You may have noticed the Dead Space: Ignition Demo and full title pop up in the PlayStation Store and Xbox Live Marketplace this week, and you might be thinking 'if it has Dead Space in the title it must be decent'. In this case you would only be correct if you are in the hankering for some comic-style cut-scenes along with the occasional mini-game. What is probably one of the shortest playable demos in history paints the picture for what the full game is like.

Although the sexual tension between the two main characters (who are in a relationship they haven't announced to the world yet) is pretty engaging the mini-games you will be playing are a far cry from the typical Dead Space game-play you are familiar with. In the demo you are treated to a data hacking experience which plays similar to a 2D side-scrolling race. There are speed boosts called data links, obstacles that slow you down called firewalls and data blocks, and a couple counter-trace A.I. that will try to beat you to the end of the level causing a failed hack. There is also a spare boost and firewall that you can use at will when you need to gain the advantage over your A.I. counter-parts quickly. The firewall is dropped behind you to slow them down and the boost will, of course, boost you forward.

The demo was pretty fun, the cut-scenes involving, but the abrupt style of the demo really doesn't give you a lot of incentive to actually want to play the full game. Something tells me that they were afraid to let you see more, because there isn't much more. The full game only offers two other modes of game-play which are probably way less fun than the one in the demo, and that's scary because this is basically a more advanced version of Pong with a slightly altered concept. The art looked decent in the demo in my opinion, but critics are tearing up the overall look of the game in the full title citing horrible animations and sometimes simply bad drawing.

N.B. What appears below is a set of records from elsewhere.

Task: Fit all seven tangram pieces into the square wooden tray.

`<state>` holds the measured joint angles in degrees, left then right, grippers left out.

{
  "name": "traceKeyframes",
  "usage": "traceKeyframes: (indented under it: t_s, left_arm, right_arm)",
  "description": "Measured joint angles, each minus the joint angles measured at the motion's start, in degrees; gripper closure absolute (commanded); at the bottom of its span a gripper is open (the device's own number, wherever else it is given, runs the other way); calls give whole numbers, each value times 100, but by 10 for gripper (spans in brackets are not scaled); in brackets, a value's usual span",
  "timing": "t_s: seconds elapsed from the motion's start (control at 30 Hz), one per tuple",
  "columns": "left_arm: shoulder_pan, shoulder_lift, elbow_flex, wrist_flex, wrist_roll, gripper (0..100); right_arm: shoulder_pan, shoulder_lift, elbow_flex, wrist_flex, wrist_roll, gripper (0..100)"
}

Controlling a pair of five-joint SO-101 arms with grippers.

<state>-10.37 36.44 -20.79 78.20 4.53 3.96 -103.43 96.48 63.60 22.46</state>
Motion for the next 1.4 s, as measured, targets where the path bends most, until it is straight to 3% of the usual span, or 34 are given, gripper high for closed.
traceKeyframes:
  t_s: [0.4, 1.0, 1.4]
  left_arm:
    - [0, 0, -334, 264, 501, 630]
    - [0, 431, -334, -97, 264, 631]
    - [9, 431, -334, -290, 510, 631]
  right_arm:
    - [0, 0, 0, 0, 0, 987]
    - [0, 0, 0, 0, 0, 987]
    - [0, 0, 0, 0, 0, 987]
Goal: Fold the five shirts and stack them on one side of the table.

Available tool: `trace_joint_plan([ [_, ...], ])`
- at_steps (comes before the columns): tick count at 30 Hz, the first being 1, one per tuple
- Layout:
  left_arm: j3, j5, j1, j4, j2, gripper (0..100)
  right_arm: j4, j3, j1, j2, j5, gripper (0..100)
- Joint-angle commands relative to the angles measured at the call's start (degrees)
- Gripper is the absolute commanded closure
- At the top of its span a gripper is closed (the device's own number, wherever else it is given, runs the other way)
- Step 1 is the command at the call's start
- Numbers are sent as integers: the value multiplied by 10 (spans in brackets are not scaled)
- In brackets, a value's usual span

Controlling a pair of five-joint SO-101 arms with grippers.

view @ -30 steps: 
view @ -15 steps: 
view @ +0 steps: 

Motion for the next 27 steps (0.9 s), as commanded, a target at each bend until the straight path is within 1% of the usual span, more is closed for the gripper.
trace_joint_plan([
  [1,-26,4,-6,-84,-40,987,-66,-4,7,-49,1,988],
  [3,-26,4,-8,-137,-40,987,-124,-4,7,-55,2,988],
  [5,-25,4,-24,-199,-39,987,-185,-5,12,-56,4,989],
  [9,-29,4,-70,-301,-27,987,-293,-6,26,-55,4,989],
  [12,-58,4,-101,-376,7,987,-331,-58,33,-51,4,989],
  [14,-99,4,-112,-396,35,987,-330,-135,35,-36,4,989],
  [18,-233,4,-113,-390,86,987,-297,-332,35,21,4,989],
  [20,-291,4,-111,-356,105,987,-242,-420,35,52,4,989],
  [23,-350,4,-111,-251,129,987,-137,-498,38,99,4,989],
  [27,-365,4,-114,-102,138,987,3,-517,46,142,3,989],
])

I'm a fan of the mini-game genre (if you can exactly call that a genre) and I did enjoy the Hack Race style game in the demo as well as the fragment of a storyline I was treated to in the demo, but if you aren't going for the bonus unlock for Dead Space 2 then you should probably save your $5. If you are going for the unlock, just pre-order DS2 and get this game for free because there's a huge possibility you are only going to play it once then never come back to it. Most people don't like mini-games as much as me and even I leave a lot of them for dead after one play-through. If you were looking for some type of 2D shooting, look elsewhere that is not what this game is about apparently. It is cool to see games so popular that they produce interesting spin-offs, but if EA was trying to recreate the success of Dead Rising: Case Zero with this game, I smell an epic fail.